Scrap any content on any website that has a search bar (using Puppeteer).
View Demo · Report Bug · Request Feature
Automate data scrapping on the web. Works on any website using a search bar. The scrapper manually enters a text in the search bar, then explore the links it finds. You can specify any number of websites to explore, any text to search as well as any number of values to retrieve.
-
Just go on official Node.js website and download the installer. Also, be sure to have
git
available in your PATH,npm
might need it (You can find git here).
You can install nodejs and npm easily with apt install, just run the following commands.
$ sudo apt install nodejs
$ sudo apt install npm
- You can find more information about the installation on the official Node.js website and the official NPM website.
If the installation was successful, you should be able to run the following command.
$ node --version
v14.17.6
$ npm --version
7.24.1
If you need to update npm
, you can make it using npm
! Cool right? After running the following command, just open again the command line and be happy.
$ npm install npm -g
$ npm install @ownw/web-search-scrap
The module has the following functions:
const {scrap, saveJsonAsyncGenerator, pagesToScrap, nameFile, qos} = require('@ownw/web-search-scrap');
_______________
//starts the scrapping
scrap(toSearchFor:string|string[], pagesToScrap:...PageToScrap): AsyncGenerator<Object>
//save results to a directory
saveJsonAsyncGenerator(fileDir:string, gens:...AsyncGenerator): Promise<void>
//loads all config files
pagesToScrap(directoryName:string): Promise<PageToScrap[]>
//generates a name with the current date
nameFile(names:...string): string
Your main file could look like this:
const {scrap, saveJsonAsyncGenerator, pagesToScrap, nameFile} = require('@ownw/web-search-scrap');
pagesToScrap(path.join(__dirname, 'pageToScrap')).then(async pages => {
const pathDir = path.join('results', nameFile("search1"));
await saveJsonAsyncGenerator(pathDir, scrap(["text to search", "other text to search"], pages['target1']));
const pathDir2 = path.join('results', nameFile("search2"));
await saveJsonAsyncGenerator(pathDir2, scrap("text to search", pages['target1'], pages['target2']));
process.exit(0);
});
Using the function saveJsonAsyncGenerator()

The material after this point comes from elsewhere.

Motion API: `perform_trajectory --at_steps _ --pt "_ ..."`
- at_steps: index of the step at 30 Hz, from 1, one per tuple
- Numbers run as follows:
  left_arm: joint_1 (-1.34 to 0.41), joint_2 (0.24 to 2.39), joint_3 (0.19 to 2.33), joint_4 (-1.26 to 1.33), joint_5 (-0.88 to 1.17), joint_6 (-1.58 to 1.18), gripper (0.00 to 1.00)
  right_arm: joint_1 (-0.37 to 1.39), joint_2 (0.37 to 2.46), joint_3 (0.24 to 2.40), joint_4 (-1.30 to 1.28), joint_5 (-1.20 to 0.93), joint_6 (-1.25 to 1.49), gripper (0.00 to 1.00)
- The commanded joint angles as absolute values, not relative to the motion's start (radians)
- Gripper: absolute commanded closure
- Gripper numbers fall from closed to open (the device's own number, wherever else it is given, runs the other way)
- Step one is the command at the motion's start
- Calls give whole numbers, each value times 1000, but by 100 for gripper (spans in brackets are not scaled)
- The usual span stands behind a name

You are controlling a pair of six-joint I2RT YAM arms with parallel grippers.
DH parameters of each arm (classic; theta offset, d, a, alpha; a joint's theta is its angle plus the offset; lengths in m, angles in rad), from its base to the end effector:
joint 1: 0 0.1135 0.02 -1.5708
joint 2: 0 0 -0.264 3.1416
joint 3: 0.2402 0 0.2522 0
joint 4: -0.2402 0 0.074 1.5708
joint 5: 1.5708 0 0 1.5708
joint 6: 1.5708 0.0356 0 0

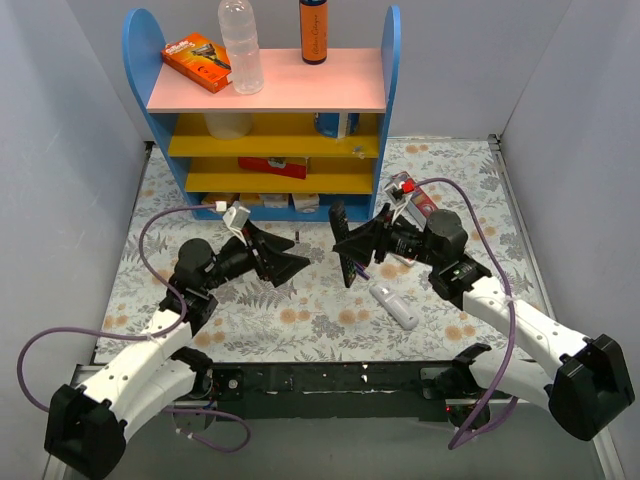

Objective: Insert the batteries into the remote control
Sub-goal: Pick up the remote control from the center of the board, then adjust the remote control.

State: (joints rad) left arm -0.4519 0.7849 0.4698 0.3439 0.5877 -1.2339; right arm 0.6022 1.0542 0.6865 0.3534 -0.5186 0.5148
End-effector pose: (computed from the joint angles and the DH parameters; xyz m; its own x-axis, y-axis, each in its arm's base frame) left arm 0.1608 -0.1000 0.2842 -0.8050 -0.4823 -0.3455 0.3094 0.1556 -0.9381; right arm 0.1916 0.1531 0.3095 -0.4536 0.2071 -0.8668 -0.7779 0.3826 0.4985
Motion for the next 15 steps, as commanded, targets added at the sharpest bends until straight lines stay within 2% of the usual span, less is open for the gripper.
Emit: perform_trajectory --at_steps 1,6,15 --pt "-471 863 486 525 791 -1292 2 649 1032 652 733 -609 695 87" --pt "-517 949 503 601 827 -1318 2 706 1049 635 873 -604 747 87" --pt "-607 1012 482 755 805 -1361 3 750 1080 624 962 -594 781 87"
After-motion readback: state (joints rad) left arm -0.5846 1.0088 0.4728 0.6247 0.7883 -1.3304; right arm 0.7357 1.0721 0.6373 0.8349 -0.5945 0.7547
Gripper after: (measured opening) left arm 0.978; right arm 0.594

will save to the specified directory 3 files. Let say you have this code:
pathDir = 'out'
pathSearch = path.join(pathDir, nameFile('search'))
targetPage = ...
saveJsonAsyncDirectory(pathSearch, scrap([...], targetPage)
---
You will have the following files:
out/[date].search/
->[date].search.json
->[date].search.log
->[date].search.qos
You can also directly use the results generated:
const {scrap} = require('@ownw/web-search-scrap');
const targetWebsite = ...;
const asyncFn = async () => {
for await (const res of scrap("text to search", targetWebsite)){
//do something with res...
//res.type = ('data'|'log'|'qos')
// ->data: contains the actual data (use res.value)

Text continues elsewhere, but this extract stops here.